Task goal ▸
After locating the line that contains "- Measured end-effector" in the records below, write out exactly that line and each line after it through the one that contains "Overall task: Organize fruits", and nothing else.

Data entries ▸
━━━━━━━━━━━━━━━━━━━━━━━━━━━━━━

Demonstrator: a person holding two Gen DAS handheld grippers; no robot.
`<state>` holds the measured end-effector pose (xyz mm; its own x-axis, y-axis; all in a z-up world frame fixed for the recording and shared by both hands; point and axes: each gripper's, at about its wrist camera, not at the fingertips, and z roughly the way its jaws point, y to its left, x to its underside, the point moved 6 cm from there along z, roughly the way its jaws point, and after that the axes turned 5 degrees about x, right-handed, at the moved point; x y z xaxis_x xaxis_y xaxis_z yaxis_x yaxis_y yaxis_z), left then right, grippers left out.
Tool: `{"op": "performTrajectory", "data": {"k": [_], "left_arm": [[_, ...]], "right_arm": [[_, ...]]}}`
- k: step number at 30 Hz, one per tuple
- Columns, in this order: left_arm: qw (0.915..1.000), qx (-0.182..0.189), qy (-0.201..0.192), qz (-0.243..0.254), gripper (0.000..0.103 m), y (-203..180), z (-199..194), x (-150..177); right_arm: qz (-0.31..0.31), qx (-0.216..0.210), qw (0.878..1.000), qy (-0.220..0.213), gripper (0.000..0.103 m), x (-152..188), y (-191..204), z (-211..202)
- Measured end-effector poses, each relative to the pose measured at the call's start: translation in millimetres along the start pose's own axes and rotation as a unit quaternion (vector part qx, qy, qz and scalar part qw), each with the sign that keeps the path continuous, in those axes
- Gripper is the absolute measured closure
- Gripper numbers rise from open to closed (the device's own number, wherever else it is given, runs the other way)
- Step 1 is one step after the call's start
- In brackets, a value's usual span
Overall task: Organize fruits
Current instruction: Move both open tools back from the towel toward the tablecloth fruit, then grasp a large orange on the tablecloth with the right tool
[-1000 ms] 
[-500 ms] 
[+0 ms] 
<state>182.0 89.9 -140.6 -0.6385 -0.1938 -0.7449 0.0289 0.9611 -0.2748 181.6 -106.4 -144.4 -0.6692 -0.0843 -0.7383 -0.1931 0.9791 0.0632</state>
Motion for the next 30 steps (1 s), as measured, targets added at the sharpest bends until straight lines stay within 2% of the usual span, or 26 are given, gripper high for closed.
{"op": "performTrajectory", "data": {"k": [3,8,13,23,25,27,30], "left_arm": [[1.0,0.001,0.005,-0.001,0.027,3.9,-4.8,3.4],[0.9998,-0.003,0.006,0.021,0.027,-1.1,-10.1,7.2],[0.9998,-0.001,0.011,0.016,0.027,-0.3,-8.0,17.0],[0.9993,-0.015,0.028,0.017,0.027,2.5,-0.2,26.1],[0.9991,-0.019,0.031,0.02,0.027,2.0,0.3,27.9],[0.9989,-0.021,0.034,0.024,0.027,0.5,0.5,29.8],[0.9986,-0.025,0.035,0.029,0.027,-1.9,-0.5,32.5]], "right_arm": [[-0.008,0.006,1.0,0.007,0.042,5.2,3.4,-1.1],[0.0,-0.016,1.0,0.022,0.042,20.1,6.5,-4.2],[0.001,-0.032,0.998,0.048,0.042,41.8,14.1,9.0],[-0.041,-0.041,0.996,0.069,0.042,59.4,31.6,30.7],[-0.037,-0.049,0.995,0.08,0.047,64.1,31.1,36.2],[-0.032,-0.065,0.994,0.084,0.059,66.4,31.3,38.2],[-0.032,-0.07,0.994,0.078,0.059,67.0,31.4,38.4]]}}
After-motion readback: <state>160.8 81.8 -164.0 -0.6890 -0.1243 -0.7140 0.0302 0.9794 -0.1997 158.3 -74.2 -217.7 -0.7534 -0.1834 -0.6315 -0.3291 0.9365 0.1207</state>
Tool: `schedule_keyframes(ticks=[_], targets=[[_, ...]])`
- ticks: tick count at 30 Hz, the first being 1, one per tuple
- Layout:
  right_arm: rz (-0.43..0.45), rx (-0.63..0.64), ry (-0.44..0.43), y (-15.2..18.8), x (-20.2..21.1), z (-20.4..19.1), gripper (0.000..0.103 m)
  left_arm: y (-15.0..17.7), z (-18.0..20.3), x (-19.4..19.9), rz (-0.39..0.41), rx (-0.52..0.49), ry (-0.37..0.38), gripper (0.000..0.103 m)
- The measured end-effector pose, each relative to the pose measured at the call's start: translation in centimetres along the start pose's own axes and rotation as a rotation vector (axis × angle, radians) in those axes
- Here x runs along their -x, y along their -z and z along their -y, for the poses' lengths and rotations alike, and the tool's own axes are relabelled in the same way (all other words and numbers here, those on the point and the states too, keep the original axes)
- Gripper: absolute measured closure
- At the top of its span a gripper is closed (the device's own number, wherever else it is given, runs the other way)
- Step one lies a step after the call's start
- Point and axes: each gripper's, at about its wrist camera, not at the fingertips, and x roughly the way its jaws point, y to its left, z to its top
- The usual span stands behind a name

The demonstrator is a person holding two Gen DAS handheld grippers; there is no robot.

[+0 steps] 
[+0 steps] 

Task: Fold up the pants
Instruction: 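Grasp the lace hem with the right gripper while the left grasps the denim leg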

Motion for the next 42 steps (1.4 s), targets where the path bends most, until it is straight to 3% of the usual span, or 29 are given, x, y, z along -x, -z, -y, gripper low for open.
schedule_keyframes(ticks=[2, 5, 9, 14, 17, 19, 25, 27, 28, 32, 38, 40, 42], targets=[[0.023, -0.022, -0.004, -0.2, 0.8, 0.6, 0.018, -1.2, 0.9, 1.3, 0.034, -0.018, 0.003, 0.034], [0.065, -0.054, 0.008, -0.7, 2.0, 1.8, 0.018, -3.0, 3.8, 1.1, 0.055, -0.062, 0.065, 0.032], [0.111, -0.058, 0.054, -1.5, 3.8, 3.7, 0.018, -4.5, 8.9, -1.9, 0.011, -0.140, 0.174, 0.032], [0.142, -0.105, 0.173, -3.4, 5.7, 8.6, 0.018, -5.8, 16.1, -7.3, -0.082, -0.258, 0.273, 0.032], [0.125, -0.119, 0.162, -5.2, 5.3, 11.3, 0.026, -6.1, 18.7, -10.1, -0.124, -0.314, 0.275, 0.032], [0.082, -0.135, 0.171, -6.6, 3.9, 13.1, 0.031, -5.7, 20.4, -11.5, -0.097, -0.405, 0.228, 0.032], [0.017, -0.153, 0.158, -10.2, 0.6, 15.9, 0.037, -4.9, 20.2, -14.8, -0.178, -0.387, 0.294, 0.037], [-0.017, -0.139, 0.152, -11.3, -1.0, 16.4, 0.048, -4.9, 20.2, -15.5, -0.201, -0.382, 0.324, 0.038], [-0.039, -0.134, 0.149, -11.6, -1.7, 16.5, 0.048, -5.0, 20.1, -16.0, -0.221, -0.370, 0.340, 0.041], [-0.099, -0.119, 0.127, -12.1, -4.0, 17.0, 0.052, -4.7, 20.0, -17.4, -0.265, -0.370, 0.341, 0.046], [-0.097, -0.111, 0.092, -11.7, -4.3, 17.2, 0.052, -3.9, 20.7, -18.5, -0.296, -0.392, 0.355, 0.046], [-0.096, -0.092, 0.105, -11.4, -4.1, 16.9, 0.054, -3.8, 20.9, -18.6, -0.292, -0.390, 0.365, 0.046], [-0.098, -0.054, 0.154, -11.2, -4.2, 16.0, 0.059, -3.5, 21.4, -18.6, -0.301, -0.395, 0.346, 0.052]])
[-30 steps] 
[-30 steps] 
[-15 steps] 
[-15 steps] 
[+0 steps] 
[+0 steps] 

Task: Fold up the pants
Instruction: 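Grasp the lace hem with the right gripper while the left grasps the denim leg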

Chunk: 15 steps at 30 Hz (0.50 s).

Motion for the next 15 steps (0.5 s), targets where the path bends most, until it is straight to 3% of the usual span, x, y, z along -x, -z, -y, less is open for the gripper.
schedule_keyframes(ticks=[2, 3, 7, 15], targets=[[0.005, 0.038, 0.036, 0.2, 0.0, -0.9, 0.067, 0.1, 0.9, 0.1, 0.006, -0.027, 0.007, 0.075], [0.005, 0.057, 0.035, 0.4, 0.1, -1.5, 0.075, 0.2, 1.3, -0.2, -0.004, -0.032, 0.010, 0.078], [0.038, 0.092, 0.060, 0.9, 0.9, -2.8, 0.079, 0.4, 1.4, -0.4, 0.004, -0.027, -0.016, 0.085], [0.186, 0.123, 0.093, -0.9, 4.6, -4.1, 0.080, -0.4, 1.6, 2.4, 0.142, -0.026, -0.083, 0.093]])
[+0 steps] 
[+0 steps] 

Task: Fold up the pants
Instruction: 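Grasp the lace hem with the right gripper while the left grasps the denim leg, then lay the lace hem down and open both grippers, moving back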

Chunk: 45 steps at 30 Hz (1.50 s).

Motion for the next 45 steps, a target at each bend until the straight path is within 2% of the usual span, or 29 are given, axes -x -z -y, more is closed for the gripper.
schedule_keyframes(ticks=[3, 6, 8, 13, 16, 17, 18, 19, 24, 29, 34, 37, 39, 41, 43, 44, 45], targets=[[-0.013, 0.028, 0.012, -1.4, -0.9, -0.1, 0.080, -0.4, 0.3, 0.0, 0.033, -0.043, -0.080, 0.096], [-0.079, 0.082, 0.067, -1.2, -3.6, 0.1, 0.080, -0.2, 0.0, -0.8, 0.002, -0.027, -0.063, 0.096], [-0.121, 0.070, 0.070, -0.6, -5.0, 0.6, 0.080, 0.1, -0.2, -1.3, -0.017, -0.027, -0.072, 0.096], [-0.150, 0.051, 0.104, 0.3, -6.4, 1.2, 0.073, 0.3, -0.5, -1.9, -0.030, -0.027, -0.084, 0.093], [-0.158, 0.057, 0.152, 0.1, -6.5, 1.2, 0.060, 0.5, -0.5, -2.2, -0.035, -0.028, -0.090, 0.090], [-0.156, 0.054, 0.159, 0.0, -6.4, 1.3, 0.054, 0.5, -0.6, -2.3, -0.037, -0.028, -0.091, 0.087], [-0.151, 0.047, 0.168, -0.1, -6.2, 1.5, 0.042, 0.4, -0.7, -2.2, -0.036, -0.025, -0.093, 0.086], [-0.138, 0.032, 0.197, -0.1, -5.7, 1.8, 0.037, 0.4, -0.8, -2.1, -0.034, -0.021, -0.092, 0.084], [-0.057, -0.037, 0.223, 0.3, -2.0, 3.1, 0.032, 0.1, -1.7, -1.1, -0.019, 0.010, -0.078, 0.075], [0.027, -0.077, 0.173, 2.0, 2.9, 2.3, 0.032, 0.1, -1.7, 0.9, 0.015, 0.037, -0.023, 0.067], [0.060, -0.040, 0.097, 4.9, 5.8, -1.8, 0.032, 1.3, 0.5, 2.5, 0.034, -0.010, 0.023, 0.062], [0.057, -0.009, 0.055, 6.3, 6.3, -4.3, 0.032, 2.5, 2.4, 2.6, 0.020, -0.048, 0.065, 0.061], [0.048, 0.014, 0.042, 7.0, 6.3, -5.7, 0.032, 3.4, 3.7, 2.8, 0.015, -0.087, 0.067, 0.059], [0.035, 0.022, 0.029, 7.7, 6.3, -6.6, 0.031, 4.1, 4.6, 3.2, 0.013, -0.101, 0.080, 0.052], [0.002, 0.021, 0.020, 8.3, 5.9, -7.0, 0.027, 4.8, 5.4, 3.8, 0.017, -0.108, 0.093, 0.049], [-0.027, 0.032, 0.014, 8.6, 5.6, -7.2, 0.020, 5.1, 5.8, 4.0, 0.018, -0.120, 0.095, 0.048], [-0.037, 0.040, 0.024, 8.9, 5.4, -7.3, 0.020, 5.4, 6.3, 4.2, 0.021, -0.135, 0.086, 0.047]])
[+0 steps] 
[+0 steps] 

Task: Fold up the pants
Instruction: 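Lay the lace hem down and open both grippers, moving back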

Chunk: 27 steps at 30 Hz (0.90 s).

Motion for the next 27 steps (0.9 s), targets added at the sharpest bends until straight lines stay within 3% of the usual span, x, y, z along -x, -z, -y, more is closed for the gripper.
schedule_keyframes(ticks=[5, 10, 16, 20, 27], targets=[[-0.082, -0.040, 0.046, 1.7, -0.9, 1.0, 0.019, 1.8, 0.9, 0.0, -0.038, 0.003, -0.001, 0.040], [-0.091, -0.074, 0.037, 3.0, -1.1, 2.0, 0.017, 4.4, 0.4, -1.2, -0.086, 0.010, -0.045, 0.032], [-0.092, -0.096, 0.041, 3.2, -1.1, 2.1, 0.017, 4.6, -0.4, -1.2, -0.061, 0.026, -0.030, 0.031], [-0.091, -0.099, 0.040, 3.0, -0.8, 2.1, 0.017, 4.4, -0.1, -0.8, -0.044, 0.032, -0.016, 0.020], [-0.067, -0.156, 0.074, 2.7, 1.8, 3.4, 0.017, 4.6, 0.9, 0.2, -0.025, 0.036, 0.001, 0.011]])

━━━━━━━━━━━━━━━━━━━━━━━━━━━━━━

Answer to this exercise ▸
- Measured end-effector poses, each relative to the pose measured at the call's start: translation in millimetres along the start pose's own axes and rotation as a unit quaternion (vector part qx, qy, qz and scalar part qw), each with the sign that keeps the path continuous, in those axes
- Gripper is the absolute measured closure
- Gripper numbers rise from open to closed (the device's own number, wherever else it is given, runs the other way)
- Step 1 is one step after the call's start
- In brackets, a value's usual span
Overall task: Organize fruits

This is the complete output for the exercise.